# [TO DO]
Write out exactly the lines from the start of the entries through the one that contains "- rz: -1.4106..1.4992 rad", including both.

Stored data entries
• • • • • • •

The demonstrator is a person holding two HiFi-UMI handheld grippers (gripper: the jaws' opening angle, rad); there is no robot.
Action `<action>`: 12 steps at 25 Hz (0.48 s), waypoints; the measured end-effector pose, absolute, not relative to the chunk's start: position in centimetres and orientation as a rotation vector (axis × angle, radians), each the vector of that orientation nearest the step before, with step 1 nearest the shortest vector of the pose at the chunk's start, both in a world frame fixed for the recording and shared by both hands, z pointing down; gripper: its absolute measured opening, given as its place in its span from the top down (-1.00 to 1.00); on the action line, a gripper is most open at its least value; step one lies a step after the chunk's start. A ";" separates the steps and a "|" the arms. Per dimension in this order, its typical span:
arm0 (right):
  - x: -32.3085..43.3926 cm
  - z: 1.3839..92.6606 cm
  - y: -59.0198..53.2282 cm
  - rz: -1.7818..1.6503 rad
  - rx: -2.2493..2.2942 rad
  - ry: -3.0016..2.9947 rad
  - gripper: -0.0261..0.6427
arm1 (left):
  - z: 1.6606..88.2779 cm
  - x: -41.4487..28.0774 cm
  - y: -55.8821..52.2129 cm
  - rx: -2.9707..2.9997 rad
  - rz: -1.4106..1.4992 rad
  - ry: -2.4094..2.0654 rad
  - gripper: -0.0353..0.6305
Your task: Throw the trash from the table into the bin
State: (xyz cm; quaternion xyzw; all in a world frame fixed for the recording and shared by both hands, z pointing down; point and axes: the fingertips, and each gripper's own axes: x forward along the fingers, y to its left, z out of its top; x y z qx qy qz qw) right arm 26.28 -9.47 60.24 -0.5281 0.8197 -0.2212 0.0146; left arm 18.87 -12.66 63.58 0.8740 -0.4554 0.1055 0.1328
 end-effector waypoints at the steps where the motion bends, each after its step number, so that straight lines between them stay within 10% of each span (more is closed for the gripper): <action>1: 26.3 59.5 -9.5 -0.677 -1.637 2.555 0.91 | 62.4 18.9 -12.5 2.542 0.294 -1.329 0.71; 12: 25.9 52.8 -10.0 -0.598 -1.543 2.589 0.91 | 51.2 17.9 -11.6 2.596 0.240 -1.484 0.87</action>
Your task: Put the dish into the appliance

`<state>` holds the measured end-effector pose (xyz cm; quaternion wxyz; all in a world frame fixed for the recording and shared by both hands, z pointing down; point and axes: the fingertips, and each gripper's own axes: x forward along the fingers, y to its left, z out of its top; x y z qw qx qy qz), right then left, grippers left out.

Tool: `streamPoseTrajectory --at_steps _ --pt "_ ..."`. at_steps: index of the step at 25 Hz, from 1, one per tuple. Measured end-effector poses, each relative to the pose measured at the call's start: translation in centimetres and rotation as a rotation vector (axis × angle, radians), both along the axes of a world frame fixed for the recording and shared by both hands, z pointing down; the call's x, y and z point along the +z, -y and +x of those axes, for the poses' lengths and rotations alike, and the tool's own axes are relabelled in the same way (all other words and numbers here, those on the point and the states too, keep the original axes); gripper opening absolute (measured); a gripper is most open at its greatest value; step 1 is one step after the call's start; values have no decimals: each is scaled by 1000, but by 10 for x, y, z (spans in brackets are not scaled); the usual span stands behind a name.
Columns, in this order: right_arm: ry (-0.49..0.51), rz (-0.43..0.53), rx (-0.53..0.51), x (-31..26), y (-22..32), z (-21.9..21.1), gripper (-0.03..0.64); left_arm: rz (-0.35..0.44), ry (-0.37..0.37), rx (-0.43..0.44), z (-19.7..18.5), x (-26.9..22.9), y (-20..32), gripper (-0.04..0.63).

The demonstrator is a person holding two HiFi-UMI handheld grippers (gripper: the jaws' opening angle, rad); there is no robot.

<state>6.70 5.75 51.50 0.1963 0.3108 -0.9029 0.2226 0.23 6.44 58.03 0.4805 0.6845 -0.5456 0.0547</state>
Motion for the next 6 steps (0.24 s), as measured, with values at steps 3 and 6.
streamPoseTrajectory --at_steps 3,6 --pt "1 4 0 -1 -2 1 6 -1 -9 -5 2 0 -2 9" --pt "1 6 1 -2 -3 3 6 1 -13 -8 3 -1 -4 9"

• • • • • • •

# [THE ANSWER]
The demonstrator is a person holding two HiFi-UMI handheld grippers (gripper: the jaws' opening angle, rad); there is no robot.
Action `<action>`: 12 steps at 25 Hz (0.48 s), waypoints; the measured end-effector pose, absolute, not relative to the chunk's start: position in centimetres and orientation as a rotation vector (axis × angle, radians), each the vector of that orientation nearest the step before, with step 1 nearest the shortest vector of the pose at the chunk's start, both in a world frame fixed for the recording and shared by both hands, z pointing down; gripper: its absolute measured opening, given as its place in its span from the top down (-1.00 to 1.00); on the action line, a gripper is most open at its least value; step one lies a step after the chunk's start. A ";" separates the steps and a "|" the arms. Per dimension in this order, its typical span:
arm0 (right):
  - x: -32.3085..43.3926 cm
  - z: 1.3839..92.6606 cm
  - y: -59.0198..53.2282 cm
  - rz: -1.7818..1.6503 rad
  - rx: -2.2493..2.2942 rad
  - ry: -3.0016..2.9947 rad
  - gripper: -0.0261..0.6427
arm1 (left):
  - z: 1.6606..88.2779 cm
  - x: -41.4487..28.0774 cm
  - y: -55.8821..52.2129 cm
  - rx: -2.9707..2.9997 rad
  - rz: -1.4106..1.4992 rad

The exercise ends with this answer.